**Directions for this task:** Say, as a bare number, how many lines of the listing contain "names".

**Extracted information:**

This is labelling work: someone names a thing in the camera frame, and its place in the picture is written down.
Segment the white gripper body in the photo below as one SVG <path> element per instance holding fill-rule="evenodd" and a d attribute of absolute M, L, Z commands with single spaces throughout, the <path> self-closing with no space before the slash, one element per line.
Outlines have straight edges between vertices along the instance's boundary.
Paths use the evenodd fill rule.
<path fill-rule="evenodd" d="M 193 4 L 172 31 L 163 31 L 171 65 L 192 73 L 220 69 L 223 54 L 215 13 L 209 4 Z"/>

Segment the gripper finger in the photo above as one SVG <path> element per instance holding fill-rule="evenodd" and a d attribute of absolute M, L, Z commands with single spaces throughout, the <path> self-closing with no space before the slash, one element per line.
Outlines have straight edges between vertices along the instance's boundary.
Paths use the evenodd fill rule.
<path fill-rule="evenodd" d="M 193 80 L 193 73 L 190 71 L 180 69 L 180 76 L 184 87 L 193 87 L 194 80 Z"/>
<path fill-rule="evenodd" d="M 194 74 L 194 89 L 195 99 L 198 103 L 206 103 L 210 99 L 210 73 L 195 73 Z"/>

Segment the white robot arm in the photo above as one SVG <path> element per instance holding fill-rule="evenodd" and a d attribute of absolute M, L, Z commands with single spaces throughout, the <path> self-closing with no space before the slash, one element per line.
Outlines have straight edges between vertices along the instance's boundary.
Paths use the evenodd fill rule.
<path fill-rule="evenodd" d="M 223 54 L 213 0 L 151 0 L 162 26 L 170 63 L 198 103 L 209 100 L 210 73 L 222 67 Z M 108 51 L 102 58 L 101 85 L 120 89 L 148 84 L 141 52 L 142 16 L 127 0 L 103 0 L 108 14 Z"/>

--

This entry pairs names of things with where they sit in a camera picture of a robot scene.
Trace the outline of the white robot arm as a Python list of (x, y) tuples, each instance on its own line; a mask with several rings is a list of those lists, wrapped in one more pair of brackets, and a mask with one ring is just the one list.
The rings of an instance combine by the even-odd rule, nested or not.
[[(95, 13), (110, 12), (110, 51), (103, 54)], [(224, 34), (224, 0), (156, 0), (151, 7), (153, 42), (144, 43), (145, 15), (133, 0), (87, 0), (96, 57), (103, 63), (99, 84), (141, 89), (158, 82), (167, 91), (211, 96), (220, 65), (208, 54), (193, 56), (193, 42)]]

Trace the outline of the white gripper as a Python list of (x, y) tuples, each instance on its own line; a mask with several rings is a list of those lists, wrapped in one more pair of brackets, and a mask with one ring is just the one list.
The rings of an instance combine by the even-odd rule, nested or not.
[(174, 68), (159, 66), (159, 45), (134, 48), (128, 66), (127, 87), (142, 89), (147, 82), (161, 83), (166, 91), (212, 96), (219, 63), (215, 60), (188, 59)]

**Solution to the problem:** 2